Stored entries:
|---|

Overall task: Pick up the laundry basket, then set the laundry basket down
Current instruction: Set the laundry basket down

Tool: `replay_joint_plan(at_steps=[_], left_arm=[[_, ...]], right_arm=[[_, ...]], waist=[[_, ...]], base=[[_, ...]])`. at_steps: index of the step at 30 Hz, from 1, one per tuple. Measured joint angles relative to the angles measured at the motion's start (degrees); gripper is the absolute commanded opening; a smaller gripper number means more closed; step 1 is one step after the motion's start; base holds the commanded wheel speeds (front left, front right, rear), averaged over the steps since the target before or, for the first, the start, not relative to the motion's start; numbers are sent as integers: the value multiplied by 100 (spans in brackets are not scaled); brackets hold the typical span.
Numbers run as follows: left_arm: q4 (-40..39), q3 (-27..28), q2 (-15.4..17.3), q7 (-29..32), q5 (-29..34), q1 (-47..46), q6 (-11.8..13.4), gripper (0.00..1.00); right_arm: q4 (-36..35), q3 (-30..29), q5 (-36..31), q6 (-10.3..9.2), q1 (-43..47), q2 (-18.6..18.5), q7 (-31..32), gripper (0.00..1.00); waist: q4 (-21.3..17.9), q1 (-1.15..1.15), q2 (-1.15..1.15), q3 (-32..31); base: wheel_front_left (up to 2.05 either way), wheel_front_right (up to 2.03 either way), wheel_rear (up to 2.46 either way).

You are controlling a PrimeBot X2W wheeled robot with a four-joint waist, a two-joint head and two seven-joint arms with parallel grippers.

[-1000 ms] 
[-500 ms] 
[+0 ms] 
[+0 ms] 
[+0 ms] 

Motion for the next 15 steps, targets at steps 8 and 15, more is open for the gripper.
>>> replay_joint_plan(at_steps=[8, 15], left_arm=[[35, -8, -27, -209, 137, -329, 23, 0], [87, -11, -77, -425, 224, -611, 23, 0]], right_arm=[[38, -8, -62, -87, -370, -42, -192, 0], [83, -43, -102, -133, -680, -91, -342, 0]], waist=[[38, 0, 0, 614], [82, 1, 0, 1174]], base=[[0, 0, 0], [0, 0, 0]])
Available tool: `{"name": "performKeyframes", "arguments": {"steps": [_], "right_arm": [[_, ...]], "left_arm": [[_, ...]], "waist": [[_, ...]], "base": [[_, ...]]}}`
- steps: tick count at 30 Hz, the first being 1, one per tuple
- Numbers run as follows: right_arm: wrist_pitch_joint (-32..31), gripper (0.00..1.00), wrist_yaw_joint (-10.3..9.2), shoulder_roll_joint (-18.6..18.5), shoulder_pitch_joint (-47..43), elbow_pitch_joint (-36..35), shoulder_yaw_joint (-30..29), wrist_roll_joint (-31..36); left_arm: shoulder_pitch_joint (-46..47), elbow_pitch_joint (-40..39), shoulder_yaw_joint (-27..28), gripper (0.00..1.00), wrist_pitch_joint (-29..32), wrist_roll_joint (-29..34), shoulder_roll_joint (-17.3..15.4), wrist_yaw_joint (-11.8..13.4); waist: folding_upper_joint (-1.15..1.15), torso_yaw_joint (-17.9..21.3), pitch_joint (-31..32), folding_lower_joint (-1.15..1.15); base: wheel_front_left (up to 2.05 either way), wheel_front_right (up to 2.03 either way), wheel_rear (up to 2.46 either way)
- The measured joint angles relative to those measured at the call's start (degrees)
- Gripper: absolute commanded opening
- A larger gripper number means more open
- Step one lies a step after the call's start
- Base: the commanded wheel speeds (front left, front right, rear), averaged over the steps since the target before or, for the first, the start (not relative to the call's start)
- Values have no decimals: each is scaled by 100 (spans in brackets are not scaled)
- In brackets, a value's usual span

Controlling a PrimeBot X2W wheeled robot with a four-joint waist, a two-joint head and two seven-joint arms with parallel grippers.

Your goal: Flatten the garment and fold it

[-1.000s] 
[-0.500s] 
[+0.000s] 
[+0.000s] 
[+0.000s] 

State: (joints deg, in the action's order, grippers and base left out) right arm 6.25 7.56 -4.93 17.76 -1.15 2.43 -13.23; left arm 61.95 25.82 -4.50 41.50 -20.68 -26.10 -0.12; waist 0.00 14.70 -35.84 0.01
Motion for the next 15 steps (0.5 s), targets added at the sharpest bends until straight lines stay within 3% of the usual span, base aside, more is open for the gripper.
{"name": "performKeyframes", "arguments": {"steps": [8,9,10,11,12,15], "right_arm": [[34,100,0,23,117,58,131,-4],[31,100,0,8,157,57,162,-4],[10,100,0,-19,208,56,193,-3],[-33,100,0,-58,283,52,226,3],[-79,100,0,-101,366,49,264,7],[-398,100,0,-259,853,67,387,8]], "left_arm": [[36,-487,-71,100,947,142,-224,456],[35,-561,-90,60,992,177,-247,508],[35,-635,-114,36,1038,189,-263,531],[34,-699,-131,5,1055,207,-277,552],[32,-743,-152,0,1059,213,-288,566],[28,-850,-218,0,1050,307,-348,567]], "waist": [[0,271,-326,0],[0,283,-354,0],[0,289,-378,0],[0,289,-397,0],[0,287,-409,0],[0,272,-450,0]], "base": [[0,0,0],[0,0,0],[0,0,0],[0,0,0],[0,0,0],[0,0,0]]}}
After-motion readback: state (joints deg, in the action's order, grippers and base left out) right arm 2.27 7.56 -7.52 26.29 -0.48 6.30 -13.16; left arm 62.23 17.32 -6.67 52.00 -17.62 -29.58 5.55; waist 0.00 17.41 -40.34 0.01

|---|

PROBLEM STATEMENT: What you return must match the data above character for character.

ANSWER BELOW:
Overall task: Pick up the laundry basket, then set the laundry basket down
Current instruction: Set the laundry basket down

Tool: `replay_joint_plan(at_steps=[_], left_arm=[[_, ...]], right_arm=[[_, ...]], waist=[[_, ...]], base=[[_, ...]])`. at_steps: index of the step at 30 Hz, from 1, one per tuple. Measured joint angles relative to the angles measured at the motion's start (degrees); gripper is the absolute commanded opening; a smaller gripper number means more closed; step 1 is one step after the motion's start; base holds the commanded wheel speeds (front left, front right, rear), averaged over the steps since the target before or, for the first, the start, not relative to the motion's start; numbers are sent as integers: the value multiplied by 100 (spans in brackets are not scaled); brackets hold the typical span.
Numbers run as follows: left_arm: q4 (-40..39), q3 (-27..28), q2 (-15.4..17.3), q7 (-29..32), q5 (-29..34), q1 (-47..46), q6 (-11.8..13.4), gripper (0.00..1.00); right_arm: q4 (-36..35), q3 (-30..29), q5 (-36..31), q6 (-10.3..9.2), q1 (-43..47), q2 (-18.6..18.5), q7 (-31..32), gripper (0.00..1.00); waist: q4 (-21.3..17.9), q1 (-1.15..1.15), q2 (-1.15..1.15), q3 (-32..31); base: wheel_front_left (up to 2.05 either way), wheel_front_right (up to 2.03 either way), wheel_rear (up to 2.46 either way).

You are controlling a PrimeBot X2W wheeled robot with a four-joint waist, a two-joint head and two seven-joint arms with parallel grippers.

[-1000 ms] 
[-500 ms] 
[+0 ms] 
[+0 ms] 
[+0 ms] 

Motion for the next 15 steps, targets at steps 8 and 15, more is open for the gripper.
>>> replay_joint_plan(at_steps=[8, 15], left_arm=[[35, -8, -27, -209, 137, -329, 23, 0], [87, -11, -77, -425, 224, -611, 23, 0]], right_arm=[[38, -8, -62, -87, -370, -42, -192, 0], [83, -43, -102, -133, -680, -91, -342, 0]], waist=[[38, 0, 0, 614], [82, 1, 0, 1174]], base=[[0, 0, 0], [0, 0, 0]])
Available tool: `{"name": "performKeyframes", "arguments": {"steps": [_], "right_arm": [[_, ...]], "left_arm": [[_, ...]], "waist": [[_, ...]], "base": [[_, ...]]}}`
- steps: tick count at 30 Hz, the first being 1, one per tuple
- Numbers run as follows: right_arm: wrist_pitch_joint (-32..31), gripper (0.00..1.00), wrist_yaw_joint (-10.3..9.2), shoulder_roll_joint (-18.6..18.5), shoulder_pitch_joint (-47..43), elbow_pitch_joint (-36..35), shoulder_yaw_joint (-30..29), wrist_roll_joint (-31..36); left_arm: shoulder_pitch_joint (-46..47), elbow_pitch_joint (-40..39), shoulder_yaw_joint (-27..28), gripper (0.00..1.00), wrist_pitch_joint (-29..32), wrist_roll_joint (-29..34), shoulder_roll_joint (-17.3..15.4), wrist_yaw_joint (-11.8..13.4); waist: folding_upper_joint (-1.15..1.15), torso_yaw_joint (-17.9..21.3), pitch_joint (-31..32), folding_lower_joint (-1.15..1.15); base: wheel_front_left (up to 2.05 either way), wheel_front_right (up to 2.03 either way), wheel_rear (up to 2.46 either way)
- The measured joint angles relative to those measured at the call's start (degrees)
- Gripper: absolute commanded opening
- A larger gripper number means more open
- Step one lies a step after the call's start
- Base: the commanded wheel speeds (front left, front right, rear), averaged over the steps since the target before or, for the first, the start (not relative to the call's start)
- Values have no decimals: each is scaled by 100 (spans in brackets are not scaled)
- In brackets, a value's usual span

Controlling a PrimeBot X2W wheeled robot with a four-joint waist, a two-joint head and two seven-joint arms with parallel grippers.

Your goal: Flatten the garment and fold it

[-1.000s] 
[-0.500s] 
[+0.000s] 
[+0.000s] 
[+0.000s] 

State: (joints deg, in the action's order, grippers and base left out) right arm 6.25 7.56 -4.93 17.76 -1.15 2.43 -13.23; left arm 61.95 25.82 -4.50 41.50 -20.68 -26.10 -0.12; waist 0.00 14.70 -35.84 0.01
Motion for the next 15 steps (0.5 s), targets added at the sharpest bends until straight lines stay within 3% of the usual span, base aside, more is open for the gripper.
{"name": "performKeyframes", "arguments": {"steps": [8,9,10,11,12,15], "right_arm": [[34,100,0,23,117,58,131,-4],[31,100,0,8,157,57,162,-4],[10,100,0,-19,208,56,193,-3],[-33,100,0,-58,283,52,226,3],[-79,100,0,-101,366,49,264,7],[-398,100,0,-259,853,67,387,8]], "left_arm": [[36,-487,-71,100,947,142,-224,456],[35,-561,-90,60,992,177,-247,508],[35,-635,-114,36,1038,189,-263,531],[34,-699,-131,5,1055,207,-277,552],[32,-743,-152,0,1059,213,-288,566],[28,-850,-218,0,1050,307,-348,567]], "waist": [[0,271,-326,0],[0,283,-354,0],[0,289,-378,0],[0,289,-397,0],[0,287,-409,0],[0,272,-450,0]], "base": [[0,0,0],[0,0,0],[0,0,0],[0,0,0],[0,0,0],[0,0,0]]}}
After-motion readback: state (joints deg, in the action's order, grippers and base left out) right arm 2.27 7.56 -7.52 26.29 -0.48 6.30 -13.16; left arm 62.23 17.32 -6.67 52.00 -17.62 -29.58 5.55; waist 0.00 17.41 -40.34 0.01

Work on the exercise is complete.